_Assignment_:
From the data below, copy each line that includes the word "black".

== Data for the task ==

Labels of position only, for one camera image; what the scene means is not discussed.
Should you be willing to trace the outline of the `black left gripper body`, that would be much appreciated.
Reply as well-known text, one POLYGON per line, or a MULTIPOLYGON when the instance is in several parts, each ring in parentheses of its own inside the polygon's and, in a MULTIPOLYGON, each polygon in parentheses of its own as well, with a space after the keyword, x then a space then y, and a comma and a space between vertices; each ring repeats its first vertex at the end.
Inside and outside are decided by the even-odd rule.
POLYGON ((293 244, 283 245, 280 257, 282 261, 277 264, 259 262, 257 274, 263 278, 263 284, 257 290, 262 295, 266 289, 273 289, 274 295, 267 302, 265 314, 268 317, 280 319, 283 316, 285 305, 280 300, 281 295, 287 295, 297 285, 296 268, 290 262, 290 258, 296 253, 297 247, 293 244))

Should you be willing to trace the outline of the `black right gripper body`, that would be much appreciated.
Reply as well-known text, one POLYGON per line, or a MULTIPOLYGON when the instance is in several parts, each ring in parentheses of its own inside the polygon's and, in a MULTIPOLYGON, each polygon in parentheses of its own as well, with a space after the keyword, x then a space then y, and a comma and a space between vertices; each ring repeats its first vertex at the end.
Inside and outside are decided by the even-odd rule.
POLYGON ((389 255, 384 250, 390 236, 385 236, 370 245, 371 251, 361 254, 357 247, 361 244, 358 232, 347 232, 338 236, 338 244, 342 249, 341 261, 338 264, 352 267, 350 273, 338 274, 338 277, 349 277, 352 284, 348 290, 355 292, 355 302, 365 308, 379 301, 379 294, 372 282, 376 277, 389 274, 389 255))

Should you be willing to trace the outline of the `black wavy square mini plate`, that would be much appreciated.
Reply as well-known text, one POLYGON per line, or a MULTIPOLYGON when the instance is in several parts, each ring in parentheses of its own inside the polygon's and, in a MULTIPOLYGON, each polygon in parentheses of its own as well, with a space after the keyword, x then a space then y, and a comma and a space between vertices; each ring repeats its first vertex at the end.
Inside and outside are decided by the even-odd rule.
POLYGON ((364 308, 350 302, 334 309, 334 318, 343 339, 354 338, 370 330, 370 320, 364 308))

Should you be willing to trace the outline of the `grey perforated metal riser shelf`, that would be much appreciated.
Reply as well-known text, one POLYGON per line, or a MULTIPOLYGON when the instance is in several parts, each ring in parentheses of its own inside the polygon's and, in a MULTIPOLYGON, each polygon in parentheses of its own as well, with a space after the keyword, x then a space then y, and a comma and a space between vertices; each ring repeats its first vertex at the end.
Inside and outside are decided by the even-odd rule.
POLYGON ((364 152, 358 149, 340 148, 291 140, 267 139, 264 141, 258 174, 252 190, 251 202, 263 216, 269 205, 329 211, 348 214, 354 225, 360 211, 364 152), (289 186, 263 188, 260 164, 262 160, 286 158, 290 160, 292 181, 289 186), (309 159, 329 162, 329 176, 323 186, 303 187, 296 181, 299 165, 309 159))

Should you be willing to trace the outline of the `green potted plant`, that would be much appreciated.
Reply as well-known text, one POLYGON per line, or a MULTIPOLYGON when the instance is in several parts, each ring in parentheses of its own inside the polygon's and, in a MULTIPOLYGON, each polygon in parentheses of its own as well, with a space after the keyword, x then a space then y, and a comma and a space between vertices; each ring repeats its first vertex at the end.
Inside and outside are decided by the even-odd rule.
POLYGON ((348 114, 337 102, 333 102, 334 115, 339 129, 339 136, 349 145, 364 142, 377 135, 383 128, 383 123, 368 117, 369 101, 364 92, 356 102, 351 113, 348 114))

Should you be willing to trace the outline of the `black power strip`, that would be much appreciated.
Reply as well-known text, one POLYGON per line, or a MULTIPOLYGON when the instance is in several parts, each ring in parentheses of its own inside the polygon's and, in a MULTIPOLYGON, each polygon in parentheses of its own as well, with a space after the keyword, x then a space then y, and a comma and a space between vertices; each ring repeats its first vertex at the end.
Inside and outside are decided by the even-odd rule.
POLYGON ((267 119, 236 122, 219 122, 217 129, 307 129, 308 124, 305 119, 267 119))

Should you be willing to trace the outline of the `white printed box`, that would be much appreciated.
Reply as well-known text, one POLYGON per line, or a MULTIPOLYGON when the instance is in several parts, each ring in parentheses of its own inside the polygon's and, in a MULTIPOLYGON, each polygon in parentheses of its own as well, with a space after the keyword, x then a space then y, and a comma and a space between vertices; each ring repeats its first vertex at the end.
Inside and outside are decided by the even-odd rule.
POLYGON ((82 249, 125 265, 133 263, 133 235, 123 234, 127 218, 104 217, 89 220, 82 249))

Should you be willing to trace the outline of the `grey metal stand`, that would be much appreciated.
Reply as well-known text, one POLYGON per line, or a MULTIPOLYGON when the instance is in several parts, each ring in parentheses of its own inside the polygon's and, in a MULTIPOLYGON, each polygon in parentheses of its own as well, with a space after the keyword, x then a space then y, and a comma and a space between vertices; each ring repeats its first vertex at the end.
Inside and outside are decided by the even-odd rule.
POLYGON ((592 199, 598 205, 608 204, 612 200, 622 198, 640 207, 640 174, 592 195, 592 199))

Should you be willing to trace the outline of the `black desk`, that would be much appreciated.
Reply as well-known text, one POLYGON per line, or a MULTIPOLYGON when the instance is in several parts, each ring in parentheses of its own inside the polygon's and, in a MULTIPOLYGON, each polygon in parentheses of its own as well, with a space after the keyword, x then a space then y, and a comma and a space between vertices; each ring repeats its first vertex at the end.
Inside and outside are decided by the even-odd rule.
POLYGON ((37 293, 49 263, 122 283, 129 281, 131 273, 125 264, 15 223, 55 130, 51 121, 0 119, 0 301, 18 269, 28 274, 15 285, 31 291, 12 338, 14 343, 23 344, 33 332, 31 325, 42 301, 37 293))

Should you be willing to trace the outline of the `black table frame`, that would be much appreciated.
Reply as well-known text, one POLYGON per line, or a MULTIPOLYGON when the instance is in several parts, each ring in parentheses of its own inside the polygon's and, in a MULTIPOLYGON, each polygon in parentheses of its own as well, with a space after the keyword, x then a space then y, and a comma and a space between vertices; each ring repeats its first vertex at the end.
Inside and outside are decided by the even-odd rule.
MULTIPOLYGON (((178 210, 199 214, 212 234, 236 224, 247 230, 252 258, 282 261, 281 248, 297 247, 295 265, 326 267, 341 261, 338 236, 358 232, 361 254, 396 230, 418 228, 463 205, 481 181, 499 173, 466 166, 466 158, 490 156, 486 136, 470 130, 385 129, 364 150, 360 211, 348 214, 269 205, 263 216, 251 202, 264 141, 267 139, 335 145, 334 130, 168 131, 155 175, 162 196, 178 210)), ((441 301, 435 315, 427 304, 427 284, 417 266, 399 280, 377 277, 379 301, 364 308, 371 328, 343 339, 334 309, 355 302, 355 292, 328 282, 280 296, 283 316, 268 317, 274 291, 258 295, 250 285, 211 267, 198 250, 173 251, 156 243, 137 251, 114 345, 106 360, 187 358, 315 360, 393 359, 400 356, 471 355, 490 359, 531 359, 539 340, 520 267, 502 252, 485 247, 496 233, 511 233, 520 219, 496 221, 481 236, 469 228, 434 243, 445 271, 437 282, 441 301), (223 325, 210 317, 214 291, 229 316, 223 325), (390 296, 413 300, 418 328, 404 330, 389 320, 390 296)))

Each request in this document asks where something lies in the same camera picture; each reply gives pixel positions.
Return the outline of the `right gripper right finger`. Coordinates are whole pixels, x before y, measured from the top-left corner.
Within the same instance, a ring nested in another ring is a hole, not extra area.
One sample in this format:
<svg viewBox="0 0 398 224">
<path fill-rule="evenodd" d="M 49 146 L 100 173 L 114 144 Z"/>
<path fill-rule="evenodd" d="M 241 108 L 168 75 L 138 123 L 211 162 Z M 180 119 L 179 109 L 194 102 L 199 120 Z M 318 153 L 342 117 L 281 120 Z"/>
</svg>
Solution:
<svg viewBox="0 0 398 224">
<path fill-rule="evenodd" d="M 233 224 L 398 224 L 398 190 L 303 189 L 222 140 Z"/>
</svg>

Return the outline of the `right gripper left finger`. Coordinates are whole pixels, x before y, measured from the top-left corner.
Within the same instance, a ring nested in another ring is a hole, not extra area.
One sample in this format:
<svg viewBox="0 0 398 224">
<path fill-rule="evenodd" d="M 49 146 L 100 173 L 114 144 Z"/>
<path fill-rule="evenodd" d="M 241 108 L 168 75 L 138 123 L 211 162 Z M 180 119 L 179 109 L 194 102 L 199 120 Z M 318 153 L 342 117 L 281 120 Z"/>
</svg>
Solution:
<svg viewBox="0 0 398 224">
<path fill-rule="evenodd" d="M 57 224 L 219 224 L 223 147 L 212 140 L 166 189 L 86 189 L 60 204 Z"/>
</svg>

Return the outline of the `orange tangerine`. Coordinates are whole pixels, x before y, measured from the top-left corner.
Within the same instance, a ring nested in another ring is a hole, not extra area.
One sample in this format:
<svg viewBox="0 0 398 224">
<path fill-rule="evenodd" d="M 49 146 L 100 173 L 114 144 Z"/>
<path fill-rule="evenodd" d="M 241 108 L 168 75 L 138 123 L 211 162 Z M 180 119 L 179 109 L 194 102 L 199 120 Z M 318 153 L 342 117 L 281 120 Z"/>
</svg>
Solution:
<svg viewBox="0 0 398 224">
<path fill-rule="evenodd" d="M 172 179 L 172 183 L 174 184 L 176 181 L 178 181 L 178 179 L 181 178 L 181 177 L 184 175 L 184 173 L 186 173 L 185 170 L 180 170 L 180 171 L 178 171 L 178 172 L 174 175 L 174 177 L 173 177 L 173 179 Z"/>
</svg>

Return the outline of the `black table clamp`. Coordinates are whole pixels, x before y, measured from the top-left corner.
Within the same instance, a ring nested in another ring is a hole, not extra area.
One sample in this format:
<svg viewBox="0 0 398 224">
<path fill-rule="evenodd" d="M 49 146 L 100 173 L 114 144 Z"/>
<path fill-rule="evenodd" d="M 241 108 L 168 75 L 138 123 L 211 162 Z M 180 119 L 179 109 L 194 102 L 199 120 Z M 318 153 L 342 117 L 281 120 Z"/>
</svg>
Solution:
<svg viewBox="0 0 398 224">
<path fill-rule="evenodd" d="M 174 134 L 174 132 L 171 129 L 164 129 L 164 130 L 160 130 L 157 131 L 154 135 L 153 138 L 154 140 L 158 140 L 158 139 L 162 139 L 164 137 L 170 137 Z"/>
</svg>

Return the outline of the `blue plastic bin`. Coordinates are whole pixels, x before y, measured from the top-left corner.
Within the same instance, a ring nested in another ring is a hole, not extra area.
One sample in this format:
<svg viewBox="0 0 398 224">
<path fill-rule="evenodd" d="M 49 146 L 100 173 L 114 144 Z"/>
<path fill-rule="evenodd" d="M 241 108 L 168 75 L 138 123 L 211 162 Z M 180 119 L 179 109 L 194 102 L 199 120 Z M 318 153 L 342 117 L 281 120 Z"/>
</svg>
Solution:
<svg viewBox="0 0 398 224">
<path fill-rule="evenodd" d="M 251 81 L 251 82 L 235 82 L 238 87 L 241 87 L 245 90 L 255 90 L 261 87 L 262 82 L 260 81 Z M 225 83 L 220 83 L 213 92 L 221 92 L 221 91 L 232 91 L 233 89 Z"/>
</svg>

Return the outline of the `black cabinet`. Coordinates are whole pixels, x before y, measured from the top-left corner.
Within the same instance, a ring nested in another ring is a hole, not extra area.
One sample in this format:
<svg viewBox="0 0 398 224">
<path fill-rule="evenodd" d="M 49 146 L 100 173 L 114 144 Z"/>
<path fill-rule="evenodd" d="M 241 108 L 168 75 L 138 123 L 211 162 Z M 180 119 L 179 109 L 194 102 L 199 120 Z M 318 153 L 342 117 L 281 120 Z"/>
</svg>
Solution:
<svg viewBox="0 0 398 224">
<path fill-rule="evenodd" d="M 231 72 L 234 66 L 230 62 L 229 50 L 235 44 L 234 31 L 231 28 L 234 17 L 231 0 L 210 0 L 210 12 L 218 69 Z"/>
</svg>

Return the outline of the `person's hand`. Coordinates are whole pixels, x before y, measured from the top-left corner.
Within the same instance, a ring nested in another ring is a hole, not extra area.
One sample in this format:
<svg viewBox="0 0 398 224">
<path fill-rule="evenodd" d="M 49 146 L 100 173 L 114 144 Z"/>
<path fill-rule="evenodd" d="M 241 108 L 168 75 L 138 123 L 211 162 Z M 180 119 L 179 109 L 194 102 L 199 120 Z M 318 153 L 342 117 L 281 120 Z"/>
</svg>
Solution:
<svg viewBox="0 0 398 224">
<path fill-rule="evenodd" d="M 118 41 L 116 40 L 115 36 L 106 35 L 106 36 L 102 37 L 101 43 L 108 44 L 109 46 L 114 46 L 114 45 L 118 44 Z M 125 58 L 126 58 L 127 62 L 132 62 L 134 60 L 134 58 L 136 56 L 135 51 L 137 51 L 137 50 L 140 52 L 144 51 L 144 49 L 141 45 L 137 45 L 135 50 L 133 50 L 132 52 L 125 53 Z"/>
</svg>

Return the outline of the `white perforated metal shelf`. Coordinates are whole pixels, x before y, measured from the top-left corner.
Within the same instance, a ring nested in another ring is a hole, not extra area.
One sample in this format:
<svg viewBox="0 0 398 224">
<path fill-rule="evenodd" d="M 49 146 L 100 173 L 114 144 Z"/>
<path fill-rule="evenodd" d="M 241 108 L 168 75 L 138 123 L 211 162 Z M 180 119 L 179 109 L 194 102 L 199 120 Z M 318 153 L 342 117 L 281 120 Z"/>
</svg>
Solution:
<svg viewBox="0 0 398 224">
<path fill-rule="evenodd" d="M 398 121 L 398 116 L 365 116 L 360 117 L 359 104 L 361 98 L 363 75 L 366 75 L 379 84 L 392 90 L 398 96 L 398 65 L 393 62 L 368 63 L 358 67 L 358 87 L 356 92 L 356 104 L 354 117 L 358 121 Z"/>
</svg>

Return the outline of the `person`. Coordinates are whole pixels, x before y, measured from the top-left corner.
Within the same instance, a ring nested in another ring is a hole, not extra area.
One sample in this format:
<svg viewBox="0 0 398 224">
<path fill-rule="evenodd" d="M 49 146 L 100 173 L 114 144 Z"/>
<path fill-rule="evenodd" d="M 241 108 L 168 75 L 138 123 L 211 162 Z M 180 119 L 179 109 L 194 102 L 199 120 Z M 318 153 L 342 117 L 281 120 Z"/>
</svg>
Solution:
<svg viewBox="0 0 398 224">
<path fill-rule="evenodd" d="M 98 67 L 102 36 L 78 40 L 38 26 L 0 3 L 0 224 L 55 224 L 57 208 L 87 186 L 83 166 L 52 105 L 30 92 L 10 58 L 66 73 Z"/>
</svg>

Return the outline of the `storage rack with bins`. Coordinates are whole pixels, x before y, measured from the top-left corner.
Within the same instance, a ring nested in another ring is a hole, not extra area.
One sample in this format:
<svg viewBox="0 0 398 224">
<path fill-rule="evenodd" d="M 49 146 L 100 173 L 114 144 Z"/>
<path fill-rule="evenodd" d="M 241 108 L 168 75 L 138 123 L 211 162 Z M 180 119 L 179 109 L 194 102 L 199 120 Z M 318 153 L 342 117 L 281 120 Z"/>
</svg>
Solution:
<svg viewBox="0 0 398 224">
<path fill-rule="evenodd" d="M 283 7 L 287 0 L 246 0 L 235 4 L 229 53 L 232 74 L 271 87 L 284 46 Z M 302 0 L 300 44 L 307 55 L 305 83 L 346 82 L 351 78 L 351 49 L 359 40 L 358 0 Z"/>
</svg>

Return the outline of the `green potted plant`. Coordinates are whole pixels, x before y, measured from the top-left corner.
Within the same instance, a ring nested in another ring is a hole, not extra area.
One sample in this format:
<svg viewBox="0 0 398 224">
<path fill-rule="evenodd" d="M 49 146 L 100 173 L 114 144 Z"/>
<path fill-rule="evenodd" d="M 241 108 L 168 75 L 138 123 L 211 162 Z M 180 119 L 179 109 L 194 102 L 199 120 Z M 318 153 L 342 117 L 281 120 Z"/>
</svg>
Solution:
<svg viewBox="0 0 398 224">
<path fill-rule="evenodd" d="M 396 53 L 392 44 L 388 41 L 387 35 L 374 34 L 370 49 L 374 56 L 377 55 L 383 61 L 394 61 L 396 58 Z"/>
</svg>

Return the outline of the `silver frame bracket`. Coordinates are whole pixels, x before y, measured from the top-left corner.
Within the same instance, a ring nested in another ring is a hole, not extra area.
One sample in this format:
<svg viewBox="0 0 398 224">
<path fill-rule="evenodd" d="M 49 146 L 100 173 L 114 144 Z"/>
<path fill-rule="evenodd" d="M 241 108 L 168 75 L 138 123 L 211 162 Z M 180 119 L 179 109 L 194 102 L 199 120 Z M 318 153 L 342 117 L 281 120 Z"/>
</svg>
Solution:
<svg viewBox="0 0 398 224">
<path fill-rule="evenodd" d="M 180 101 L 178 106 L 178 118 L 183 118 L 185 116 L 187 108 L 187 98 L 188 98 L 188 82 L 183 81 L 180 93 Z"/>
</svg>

===

_Response to the exercise_:
Should you be willing to trace the outline of the `black left gripper body`, that would be much appreciated.
Should you be willing to trace the outline of the `black right gripper body`, that would be much appreciated.
Should you be willing to trace the outline of the `black wavy square mini plate`, that would be much appreciated.
Should you be willing to trace the outline of the `black power strip`, that would be much appreciated.
Should you be willing to trace the outline of the `black desk`, that would be much appreciated.
Should you be willing to trace the outline of the `black table frame`, that would be much appreciated.
Return the outline of the `black table clamp`. Coordinates are whole pixels, x before y, measured from the top-left corner.
Return the outline of the `black cabinet`. Coordinates are whole pixels, x before y, measured from the top-left corner.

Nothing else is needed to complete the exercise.